[Instructions for the task]
Only the lines holding "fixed" are wanted; find them in the listing and return each one.

[Input data]

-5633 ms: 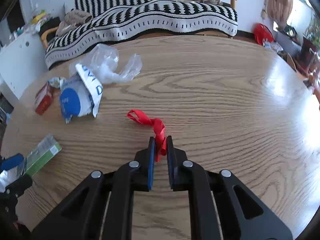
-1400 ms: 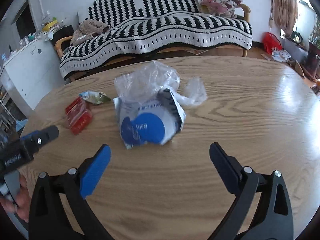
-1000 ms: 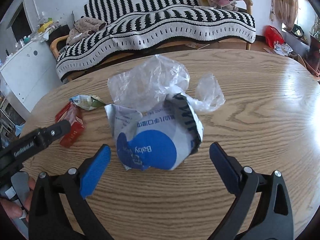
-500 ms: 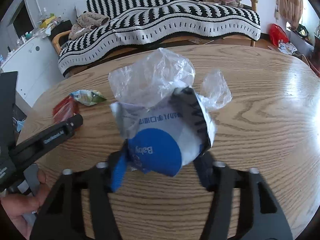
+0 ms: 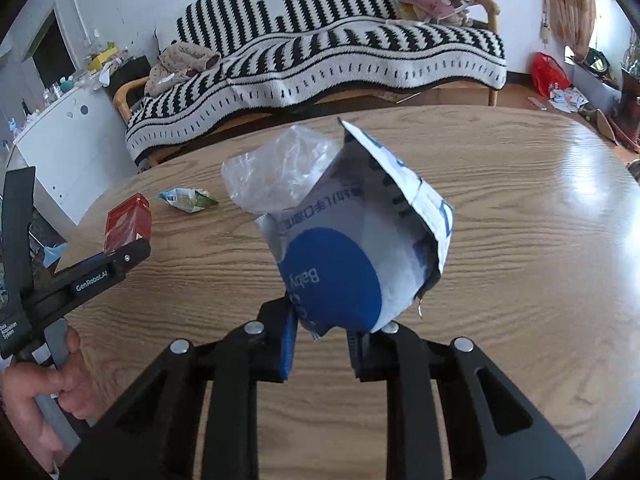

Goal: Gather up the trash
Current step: 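Grasp the blue-white wipes bag with the right tool while the left grasps the red cigarette pack, then carry the wipes bag and cigarette pack over the black bin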

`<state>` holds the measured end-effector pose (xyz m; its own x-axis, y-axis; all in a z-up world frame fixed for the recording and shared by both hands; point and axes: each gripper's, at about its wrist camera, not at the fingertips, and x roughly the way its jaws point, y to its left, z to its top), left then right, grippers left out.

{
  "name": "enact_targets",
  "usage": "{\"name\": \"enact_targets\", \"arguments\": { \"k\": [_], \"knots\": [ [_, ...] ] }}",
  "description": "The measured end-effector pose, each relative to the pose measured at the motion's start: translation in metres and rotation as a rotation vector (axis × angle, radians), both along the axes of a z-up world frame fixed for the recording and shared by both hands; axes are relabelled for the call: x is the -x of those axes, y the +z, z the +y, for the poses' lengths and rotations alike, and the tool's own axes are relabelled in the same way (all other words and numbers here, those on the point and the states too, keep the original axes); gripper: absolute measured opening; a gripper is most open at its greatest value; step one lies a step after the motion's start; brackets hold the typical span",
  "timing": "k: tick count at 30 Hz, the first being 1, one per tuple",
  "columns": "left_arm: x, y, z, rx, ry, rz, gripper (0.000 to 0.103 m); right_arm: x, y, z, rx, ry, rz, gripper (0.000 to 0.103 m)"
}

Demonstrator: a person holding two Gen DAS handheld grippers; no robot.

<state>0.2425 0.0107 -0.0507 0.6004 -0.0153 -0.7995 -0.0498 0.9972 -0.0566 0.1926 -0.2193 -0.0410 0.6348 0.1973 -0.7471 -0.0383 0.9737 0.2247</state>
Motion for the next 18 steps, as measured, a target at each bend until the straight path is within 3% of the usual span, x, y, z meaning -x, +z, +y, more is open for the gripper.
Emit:
{"name": "enact_targets", "arguments": {
  "k": [6,11,18],
  "knots": [
    [0.026,0.021,-0.042,0.039,-0.091,-0.036,0.060,0.043,0.021,-0.046,0.007,-0.064,-0.027,0.021],
    [0.058,0.034,-0.115,0.061,-0.253,-0.077,0.060,0.088,0.035,-0.105,0.030,-0.159,-0.040,0.021],
    [0.119,0.048,-0.225,0.121,-0.525,-0.142,0.060,0.176,0.049,-0.220,0.072,-0.369,-0.059,0.021]
  ]
}}
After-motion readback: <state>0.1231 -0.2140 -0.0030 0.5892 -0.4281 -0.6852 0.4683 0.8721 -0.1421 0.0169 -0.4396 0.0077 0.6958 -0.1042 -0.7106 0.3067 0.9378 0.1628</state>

[Solution below]
`<state>` holds the measured end-effector pose (xyz m; its own x-axis, y-axis; all in a z-up world frame fixed for the recording and shared by both hands; point and axes: each gripper's, at about its wrist camera, not at the fingertips, and x roughly the way its jaws point, y to its left, z to its top), left then right, grippers left out.
  "description": "The measured end-effector pose, each relative to the pose measured at the motion's start: translation in metres and rotation as a rotation vector (axis × angle, radians), both along the axes of a z-up world frame fixed for the recording and shared by both hands; axes are relabelled for the call: x is the -x of those axes, y the +z, z the +y, for the poses' lengths and rotations alike, and the tool's own axes are relabelled in the same way (all other words and numbers here, those on the point and the states too, keep the original axes); gripper: absolute measured opening; a gripper is most open at its greatest value; step one lies a step after the motion's start; brackets hold the typical span",

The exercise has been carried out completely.